• [Work order] Copy all data exactly. Skip pictures.
***** Data provided
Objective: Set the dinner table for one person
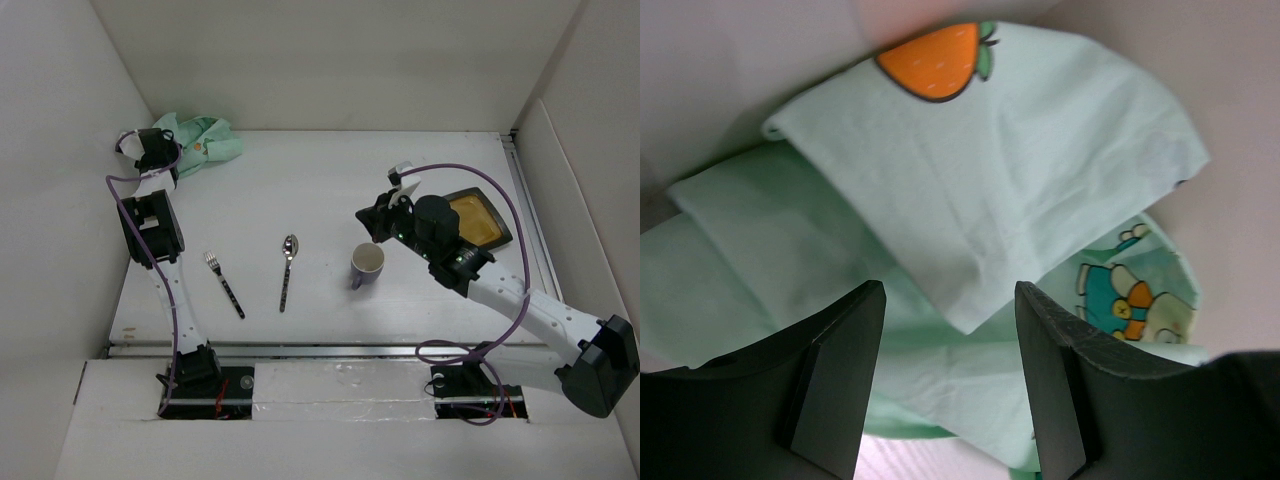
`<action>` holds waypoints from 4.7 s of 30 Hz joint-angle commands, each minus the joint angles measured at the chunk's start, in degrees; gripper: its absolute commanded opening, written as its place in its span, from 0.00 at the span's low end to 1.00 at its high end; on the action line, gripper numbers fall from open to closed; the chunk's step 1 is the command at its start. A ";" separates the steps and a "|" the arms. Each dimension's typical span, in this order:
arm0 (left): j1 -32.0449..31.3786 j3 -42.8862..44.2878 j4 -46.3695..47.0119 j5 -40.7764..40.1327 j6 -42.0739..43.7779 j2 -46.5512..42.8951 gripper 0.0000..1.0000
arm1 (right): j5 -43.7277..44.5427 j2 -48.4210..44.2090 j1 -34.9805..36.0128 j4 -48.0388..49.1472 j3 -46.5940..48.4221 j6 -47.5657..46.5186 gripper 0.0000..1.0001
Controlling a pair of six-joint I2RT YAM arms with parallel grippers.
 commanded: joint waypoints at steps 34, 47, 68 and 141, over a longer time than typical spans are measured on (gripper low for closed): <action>-5.86 -2.05 18.37 13.91 1.40 -7.63 0.00 | -0.74 1.52 -0.04 4.71 4.02 -2.18 0.00; -36.01 -16.57 32.01 30.81 10.19 -24.87 0.00 | 15.16 -3.57 -4.35 4.37 3.32 4.32 0.00; -40.96 -53.30 22.03 -2.12 5.29 -48.05 0.49 | 14.65 11.53 -16.56 3.75 2.70 13.29 0.02; -17.58 -52.34 0.81 -11.73 -3.44 -50.45 0.00 | 6.10 33.61 -28.61 4.97 1.21 43.25 0.42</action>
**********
• [Task solution]
Objective: Set the dinner table for one person
`<action>` holds waypoints from 4.7 s of 30 Hz joint-angle commands, each minus the joint angles measured at the chunk's start, in degrees; gripper: its absolute commanded opening, written as its place in its span, from 0.00 at the span's low end to 1.00 at its high end; on the action line, gripper numbers fall from open to closed; the chunk's step 1 is the command at its start. A ";" separates the steps and a "|" the arms. Each dimension's typical span, in this order:
arm0 (left): j1 -32.0449..31.3786 j3 -42.8862..44.2878 j4 -46.3695..47.0119 j5 -40.7764..40.1327 j6 -42.0739..43.7779 j2 -46.5512..42.8951 gripper 0.0000..1.0000
arm1 (right): j5 -43.7277..44.5427 j2 -48.4210..44.2090 j1 -34.9805..36.0128 j4 -48.0388..49.1472 j3 -46.5940..48.4221 j6 -47.5657..46.5186 gripper 0.0000..1.0001
Controlling a pair of six-joint I2RT YAM arms with parallel grippers.
 commanded: joint waypoints at steps 34, 47, 68 and 141, over a longer time than typical spans are measured on (gripper low for closed): <action>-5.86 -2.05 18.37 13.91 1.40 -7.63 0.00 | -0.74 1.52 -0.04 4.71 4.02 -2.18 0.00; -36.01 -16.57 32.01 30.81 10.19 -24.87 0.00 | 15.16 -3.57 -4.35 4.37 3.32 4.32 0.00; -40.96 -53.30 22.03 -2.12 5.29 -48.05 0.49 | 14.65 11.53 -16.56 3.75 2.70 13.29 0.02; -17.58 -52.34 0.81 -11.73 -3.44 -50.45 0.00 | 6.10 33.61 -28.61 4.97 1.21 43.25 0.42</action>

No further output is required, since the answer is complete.